Lo ha annunciato il patron di Stamina dopo una riunione con pazienti e familiari di malati che si è svolta domenica a Bologna.

(red.) Raffica di denunce ed azioni penali nei confronti dei medici di Brescia che hanno deciso di sospendere i trattamenti con il metodo stamina. E, forse, anche una class action.
Parte da Bologna la controffensiva di Davide Vannoni e dei malati che vogliono proseguire il tanto discusso trattamento Stamina negli Spedali Civili. Sono trentasei i pazienti attualmente sotto infusioni e centoquarantasette quelli in lista d’attesa.
Il 2 aprile scorso i medici del Civile di Brescia- tramite il commissario straordinario Ezio Belleri – hanno annunciato l’interruzione delle infusioni, in attesa del parere ufficiale del nuovo comitato scientifico nominato dal ministero della Salute.
All’hotel Michelino di Bologna, domenica 13 aprile, si è tenuta la riunione indetta da Davide Vannoni, presidente di Stamina Fundation e i parenti dei pazienti malati ed in lista d’attesa e già in cura al nosocomio lombardo.
Oltre un centinaio le perosne che hanno preso parte al raduno, ma non sono mancate le polemiche via web sulla riunione stessa, come si legge sul profilo facebook del patron di Stamina:  «Credo che in questo momento ci voglia chiarezza e non riunioni “carbonare”. C’è tanta gente che soffre, tanti genitori in attesa. Cosa fanno? Togliamo loro la speranza? Non mi pare una cosa corretta» scrive, ad esempio, Paolo B.

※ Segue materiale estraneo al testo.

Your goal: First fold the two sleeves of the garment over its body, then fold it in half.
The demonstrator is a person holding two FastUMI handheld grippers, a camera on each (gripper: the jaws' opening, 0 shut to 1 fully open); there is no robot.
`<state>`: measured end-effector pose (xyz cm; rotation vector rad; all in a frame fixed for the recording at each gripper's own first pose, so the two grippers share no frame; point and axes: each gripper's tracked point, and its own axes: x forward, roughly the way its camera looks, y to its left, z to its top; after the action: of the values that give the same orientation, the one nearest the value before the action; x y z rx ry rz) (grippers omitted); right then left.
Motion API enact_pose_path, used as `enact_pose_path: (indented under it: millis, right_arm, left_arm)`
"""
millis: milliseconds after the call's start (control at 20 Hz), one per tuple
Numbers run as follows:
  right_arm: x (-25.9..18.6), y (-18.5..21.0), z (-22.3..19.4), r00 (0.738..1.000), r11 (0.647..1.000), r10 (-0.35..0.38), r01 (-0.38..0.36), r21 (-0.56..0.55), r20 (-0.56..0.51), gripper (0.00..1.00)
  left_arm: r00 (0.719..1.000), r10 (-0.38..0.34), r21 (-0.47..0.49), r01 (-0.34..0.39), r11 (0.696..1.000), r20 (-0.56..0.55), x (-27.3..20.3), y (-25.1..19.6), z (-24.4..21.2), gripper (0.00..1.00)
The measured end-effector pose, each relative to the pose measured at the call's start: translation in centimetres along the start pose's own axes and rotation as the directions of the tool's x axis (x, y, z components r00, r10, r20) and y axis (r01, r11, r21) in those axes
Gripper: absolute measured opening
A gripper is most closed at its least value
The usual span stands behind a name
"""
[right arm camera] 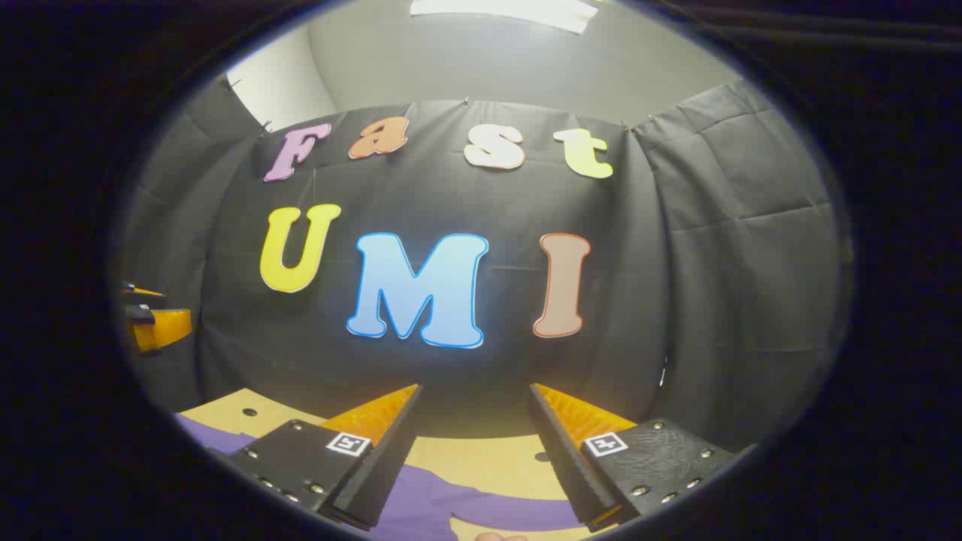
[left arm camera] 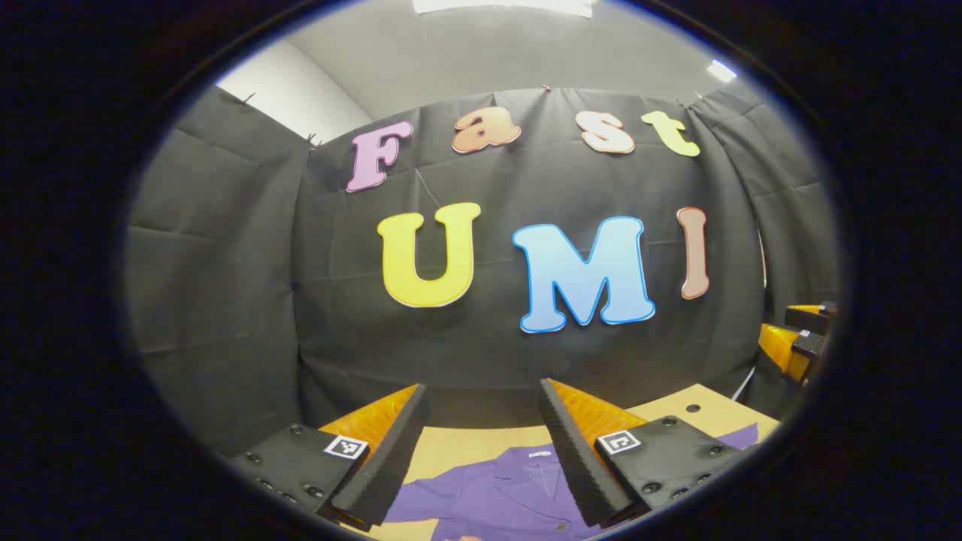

I trattamenti risultano interrotti anche, ha spiegato il commissario del Civile Belleri,  per l’assenza «per motivi personali e probabilmente per tutto il mese prossimo» della biologa di Stamina Erica Molino. E mentre Vannoni reclama il diritto alle cure per i malati, i medici dell’ Ordine di Brescia, nella riunione attuale, hanno fatto “mea culpa”, esprimendosi  sulla complessa vicenda. Lo stesso presidente dell’ordineOttavio Di Stefano, nel suo discorso di esordio ha detto che  «Stamina ha evidenziato quanto la nostra scienza, per il continuo e accelerato divenire dei tempi, oggi sia fragile: dobbiamo preservare nella continua ricerca della rigorosa credibilità scientifica e clinica», ribadendo che  i medici hannod eciso di astenersi dall’applicare i trattamenti, «fino al definitivo pronunciamento del Comitato scientifico ministeriale attuano un’obiezione civile, per certi versi storica, consci dei rischi che questa scelta comporta. Una scelta che antepone l’autonomia e l’indipendenza del medico ad imposizioni, seppur legittime».